Looking for fingerprints

A key feature of the FDA draft guidance is the idea of a fingerprint-like identification of the protein, a set of quality attributes measured by orthogonal methods that in combination could be used to identify a protein and demonstrate similarity between a biosimilar and a comparator. This concept arose, in part, from experience in the approval of enoxaparin, a generic low-molecular weight heparin approved in July 2010. Enoxaparin was approved without a requirement for clinical trials, based on five criteria that the agency deemed sufficient to demonstrate that enoxaparin had the same active ingredient as the innovator product, Lovenox (4). These criteria were:

• the physical and chemical characteristics of enoxaparin
• the nature of the heparin material and the chemical process used to break up heparin chains into smaller pieces
• the nature and arrangement of components that constitute enoxaparin
• certain laboratory measurements of the product's anticoagulant activity
• certain aspects of the drug's effect in humans.

Protein quality attributes: many and varied

"The fingerprint will depend on the individual molecule and the relevant critical quality attributes," says Fiona M. Greer, global director of BioPharma Services Development at SGS M-Scan. "It may be possible to standardize this for a particular class of molecule but probably not feasible between types of product. For example, glycosylation may have an effect on the efficacy in one type of molecule, but in another, changes in carbohydrate are not significant. Whatever the standard attributes are, they should cover both the physicochemical (primary and higher order structure) and biological properties. Without a doubt, the inclusion of information regarding posttranslational modifications will be required."

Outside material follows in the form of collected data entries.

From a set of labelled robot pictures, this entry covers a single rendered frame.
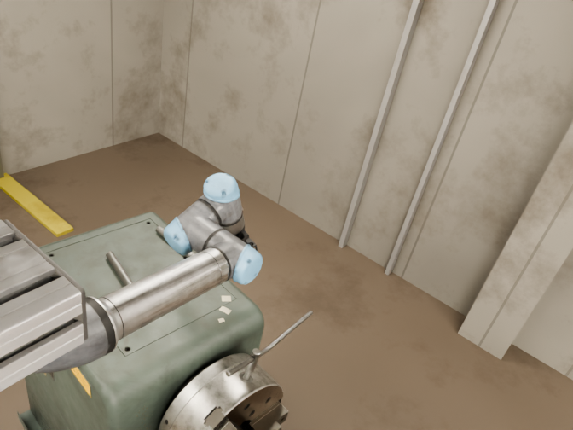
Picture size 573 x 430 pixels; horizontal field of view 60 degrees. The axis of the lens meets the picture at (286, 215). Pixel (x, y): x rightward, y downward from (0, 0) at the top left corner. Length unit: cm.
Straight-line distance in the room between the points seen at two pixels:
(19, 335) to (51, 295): 3
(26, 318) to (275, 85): 366
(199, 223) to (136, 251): 54
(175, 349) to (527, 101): 240
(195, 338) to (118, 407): 24
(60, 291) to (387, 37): 313
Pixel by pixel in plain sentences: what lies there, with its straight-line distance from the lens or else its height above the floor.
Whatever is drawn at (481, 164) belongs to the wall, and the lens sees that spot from 325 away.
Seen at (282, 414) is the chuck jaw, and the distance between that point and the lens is 139.
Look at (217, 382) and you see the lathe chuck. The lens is 126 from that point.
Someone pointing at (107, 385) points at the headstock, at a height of 125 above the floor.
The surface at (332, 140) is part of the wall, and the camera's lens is 368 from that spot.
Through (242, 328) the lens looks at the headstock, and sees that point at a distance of 138.
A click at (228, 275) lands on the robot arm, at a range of 97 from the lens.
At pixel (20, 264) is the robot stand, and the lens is 33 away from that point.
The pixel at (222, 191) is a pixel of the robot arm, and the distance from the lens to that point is 107.
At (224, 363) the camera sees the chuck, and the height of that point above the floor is 124.
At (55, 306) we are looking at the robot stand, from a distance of 31.
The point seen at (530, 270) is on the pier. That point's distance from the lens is 318.
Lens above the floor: 224
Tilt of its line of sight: 33 degrees down
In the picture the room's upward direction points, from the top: 13 degrees clockwise

The fingerprint analogy can only be taken so far. Although real fingerprints are unique and unchanging, the attributes of a protein are harder to pin down. Protein products demonstrate variation in posttranslational modifications that may or may not be important for the biological activity of the protein. This type of heterogeneity is an expected feature of proteins produced in cultured cells, and the approval process for any biologic product typically includes a discussion with the regulatory agency where the range of heterogeneity is defined and limits agreed upon within which the potency and safety of the product remain unaffected.

For biosimilars manufacturers, determining the extent of variability in the comparator protein is an essential part of the characterization process. Typically, this step involves obtaining multiple batches of the comparator product manufactured at different times and evaluated at different points in their viable shelf life, and determining the range of quality attributes that the product displays.

"I wouldn't recommend picking a single batch and trying to produce a protein that's 99% identical to that batch," says Jin Xu, director of protein sciences at the Massachusetts Biomanufacturing Center. The comparator will exhibit a range of physicochemical properties that are acceptable, and the biosimilar has to fall within that range, explains Xu.